§ What is required: The required output is a verbatim transcription of the listing, pictures excluded.
= = = =
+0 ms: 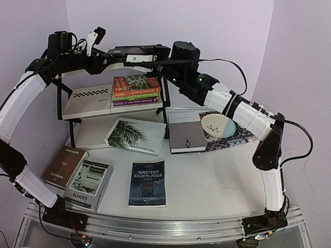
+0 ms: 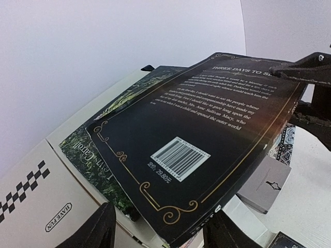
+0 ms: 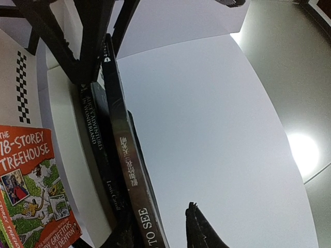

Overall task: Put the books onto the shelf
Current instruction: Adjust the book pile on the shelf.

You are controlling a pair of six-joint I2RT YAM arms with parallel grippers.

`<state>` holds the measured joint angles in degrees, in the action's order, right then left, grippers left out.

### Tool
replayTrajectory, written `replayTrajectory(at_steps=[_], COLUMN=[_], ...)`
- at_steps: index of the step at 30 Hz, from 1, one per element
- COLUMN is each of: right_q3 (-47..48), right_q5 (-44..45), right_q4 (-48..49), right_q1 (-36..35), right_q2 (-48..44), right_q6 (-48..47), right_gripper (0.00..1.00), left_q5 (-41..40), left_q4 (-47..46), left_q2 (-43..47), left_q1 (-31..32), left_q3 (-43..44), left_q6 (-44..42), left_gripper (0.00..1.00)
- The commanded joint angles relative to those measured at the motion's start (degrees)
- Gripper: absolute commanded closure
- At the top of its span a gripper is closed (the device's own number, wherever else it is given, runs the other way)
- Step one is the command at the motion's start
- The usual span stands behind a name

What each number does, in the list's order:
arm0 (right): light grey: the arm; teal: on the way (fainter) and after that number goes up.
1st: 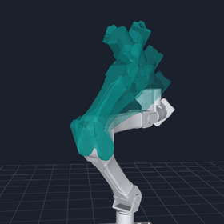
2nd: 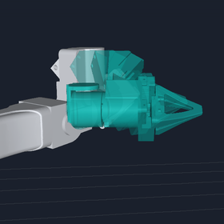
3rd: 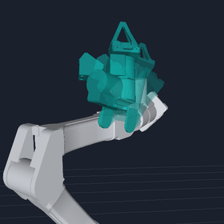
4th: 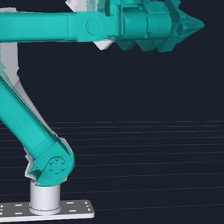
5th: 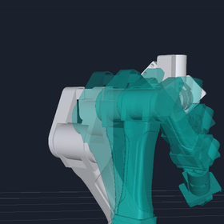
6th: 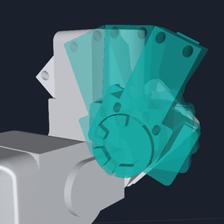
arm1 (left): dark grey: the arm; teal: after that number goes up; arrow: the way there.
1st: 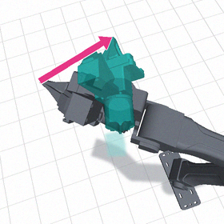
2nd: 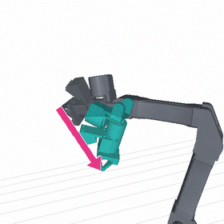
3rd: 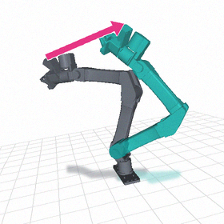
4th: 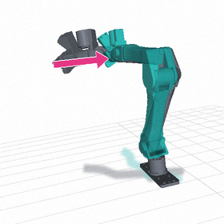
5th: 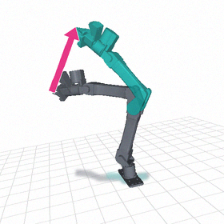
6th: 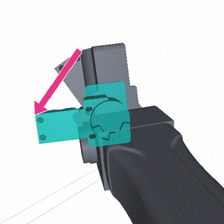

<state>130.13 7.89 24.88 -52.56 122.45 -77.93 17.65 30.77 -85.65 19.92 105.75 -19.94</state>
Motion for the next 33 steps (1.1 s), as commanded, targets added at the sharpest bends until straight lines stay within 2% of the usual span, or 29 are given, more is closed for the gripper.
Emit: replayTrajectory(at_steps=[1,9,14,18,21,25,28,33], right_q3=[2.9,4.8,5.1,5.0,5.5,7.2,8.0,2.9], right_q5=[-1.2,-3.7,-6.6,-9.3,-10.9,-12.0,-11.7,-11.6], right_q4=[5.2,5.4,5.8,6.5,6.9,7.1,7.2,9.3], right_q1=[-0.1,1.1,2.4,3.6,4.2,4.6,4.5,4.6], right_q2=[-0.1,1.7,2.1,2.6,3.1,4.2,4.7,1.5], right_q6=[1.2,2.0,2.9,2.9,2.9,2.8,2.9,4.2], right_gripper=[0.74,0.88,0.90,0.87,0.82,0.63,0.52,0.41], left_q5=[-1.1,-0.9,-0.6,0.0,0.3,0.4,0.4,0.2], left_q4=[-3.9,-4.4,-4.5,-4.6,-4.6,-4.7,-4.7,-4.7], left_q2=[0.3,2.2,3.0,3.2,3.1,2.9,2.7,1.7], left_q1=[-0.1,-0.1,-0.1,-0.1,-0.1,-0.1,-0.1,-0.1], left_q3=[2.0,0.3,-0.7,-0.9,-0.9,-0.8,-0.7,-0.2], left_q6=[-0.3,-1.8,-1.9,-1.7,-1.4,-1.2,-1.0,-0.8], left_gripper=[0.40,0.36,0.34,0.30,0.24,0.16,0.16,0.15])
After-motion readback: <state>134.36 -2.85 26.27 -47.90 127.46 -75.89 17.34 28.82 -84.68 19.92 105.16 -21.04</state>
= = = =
§ Output below:
+0 ms: 
+0 ms: 
+0 ms: 

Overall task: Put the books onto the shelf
Current instruction: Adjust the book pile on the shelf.

You are controlling a pair of six-joint I2RT YAM arms with parallel grippers.

`<state>` holds the measured joint angles in degrees, in the action's order, right then left, grippers left out.

### Tool
replayTrajectory, written `replayTrajectory(at_steps=[_], COLUMN=[_], ...)`
- at_steps: index of the step at 30 Hz, from 1, one per element
- COLUMN is each of: right_q3 (-47..48), right_q5 (-44..45), right_q4 (-48..49), right_q1 (-36..35), right_q2 (-48..44), right_q6 (-48..47), right_gripper (0.00..1.00), left_q5 (-41..40), left_q4 (-47..46), left_q2 (-43..47), left_q1 (-31..32), left_q3 (-43..44), left_q6 (-44..42), left_gripper (0.00..1.00)
- The commanded joint angles relative to those measured at the motion's start (degrees)
- Gripper: absolute commanded closure
- At the top of its span a gripper is closed (the device's own number, wherever else it is given, runs the other way)
- Step one is the command at the motion's start
- The usual span stands behind a name

What each number does, in the list's order:
arm0 (right): light grey: the arm; teal: on the way (fainter) and after that number goes up.
1st: 
2nd: 
3rd: 
4th: 
5th: 
6th: 
arm1 (left): dark grey: the arm; teal: after that number goes up; arrow: the way there.
1st: 
2nd: 
3rd: 
4th: 
5th: 
6th: 

<state>130.13 7.89 24.88 -52.56 122.45 -77.93 17.65 30.77 -85.65 19.92 105.75 -19.94</state>
Motion for the next 33 steps (1.1 s), as commanded, targets added at the sharpest bends until straight lines stay within 2% of the usual span, or 29 are given, more is closed for the gripper.
Emit: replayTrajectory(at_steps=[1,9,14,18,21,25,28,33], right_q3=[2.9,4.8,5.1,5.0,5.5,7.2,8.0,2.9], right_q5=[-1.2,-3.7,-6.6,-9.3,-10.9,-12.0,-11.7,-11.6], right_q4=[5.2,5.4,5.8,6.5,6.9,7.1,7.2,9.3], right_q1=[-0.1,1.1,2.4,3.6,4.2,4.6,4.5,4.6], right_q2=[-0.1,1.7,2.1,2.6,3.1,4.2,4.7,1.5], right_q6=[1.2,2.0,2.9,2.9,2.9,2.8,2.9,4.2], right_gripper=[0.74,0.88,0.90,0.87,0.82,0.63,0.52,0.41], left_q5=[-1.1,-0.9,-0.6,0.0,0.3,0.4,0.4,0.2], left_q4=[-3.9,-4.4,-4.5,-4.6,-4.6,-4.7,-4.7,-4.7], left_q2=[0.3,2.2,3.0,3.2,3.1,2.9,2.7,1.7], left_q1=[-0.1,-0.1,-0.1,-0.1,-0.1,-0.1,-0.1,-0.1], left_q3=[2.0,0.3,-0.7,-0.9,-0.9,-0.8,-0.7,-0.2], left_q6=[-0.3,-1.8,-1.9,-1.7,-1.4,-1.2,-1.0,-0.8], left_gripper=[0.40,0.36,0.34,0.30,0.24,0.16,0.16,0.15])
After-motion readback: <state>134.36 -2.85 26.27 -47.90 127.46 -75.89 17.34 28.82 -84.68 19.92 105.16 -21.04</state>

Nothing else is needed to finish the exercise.